Your task:
Once you find the line below that has "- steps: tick", output it and every line after it exactly, stopping after the line that has "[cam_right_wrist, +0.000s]", with no pictures.

Data extract:
BEGIN

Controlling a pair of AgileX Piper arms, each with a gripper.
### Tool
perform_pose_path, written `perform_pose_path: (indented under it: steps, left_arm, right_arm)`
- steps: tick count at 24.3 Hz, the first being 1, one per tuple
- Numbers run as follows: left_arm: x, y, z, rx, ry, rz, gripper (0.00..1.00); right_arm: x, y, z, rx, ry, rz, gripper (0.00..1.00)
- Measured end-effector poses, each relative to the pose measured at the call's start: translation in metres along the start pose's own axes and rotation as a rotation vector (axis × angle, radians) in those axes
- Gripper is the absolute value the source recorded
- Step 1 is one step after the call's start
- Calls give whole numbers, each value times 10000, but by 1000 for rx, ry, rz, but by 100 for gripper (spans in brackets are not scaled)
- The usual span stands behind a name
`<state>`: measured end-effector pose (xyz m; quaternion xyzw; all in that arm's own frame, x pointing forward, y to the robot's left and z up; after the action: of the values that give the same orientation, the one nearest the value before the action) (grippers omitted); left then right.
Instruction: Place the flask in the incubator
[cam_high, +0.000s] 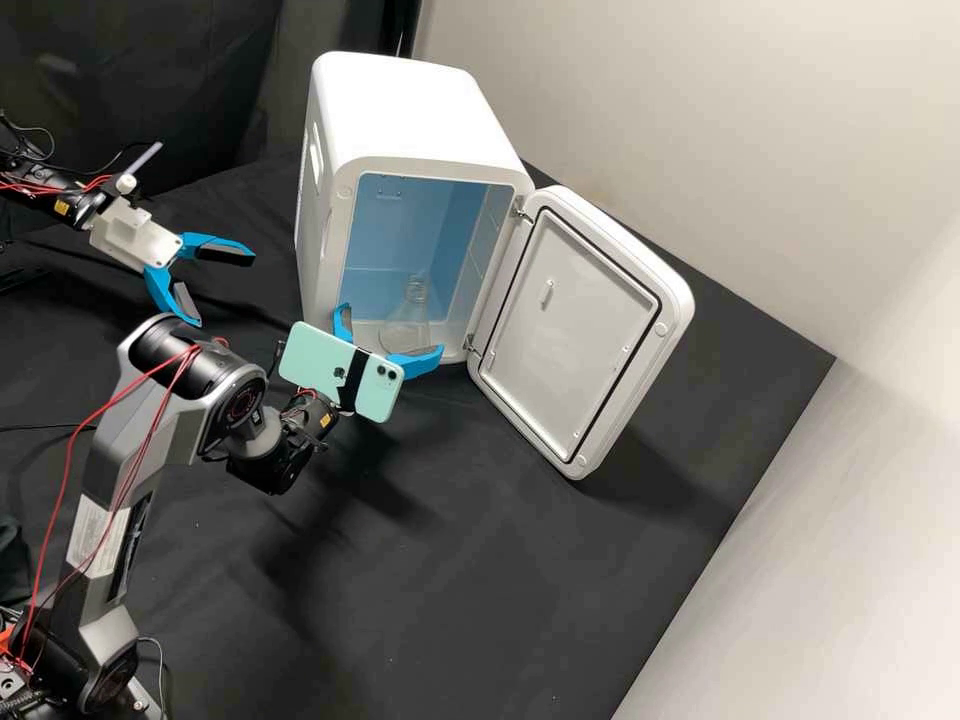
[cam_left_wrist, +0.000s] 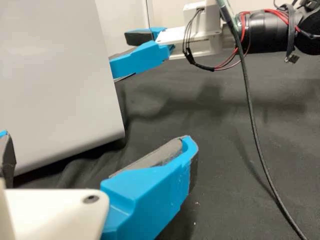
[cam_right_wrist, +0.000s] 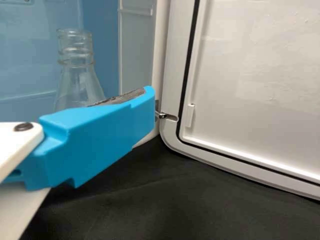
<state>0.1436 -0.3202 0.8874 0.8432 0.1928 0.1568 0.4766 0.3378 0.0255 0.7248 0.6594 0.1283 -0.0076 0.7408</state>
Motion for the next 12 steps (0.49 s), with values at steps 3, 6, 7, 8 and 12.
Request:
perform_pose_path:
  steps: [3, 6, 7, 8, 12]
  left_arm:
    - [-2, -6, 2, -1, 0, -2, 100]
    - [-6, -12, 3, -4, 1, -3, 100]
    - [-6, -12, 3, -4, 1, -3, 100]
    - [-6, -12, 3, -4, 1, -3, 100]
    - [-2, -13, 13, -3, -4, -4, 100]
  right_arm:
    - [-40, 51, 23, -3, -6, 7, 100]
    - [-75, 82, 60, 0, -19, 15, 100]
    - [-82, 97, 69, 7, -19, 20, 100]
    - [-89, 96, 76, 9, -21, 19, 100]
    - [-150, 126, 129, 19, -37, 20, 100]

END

Written response:
- steps: tick count at 24.3 Hz, the first being 1, one per tuple
- Numbers run as follows: left_arm: x, y, z, rx, ry, rz, gripper (0.00..1.00); right_arm: x, y, z, rx, ry, rz, gripper (0.00..1.00)
- Measured end-effector poses, each relative to the pose measured at the call's start: translation in metres along the start pose's own axes and rotation as a rotation vector (axis × angle, radians) in those axes
- Gripper is the absolute value the source recorded
- Step 1 is one step after the call's start
- Calls give whole numbers, each value times 10000, but by 1000 for rx, ry, rz, but by 100 for gripper (spans in brackets are not scaled)
- The usual span stands behind a name
`<state>`: measured end-effector pose (xyz m; quaternion xyzw; all in that arm's own frame, x pointing forward, y to the robot's left and z up; after the action: of the values that give the same orientation, the one nearest the value before the action) (grippers omitted); left then right.
Instruction: Place the flask in the incubator
[cam_high, +0.000s] 
[cam_left_wrist, +0.000s] 
[cam_right_wrist, +0.000s] 

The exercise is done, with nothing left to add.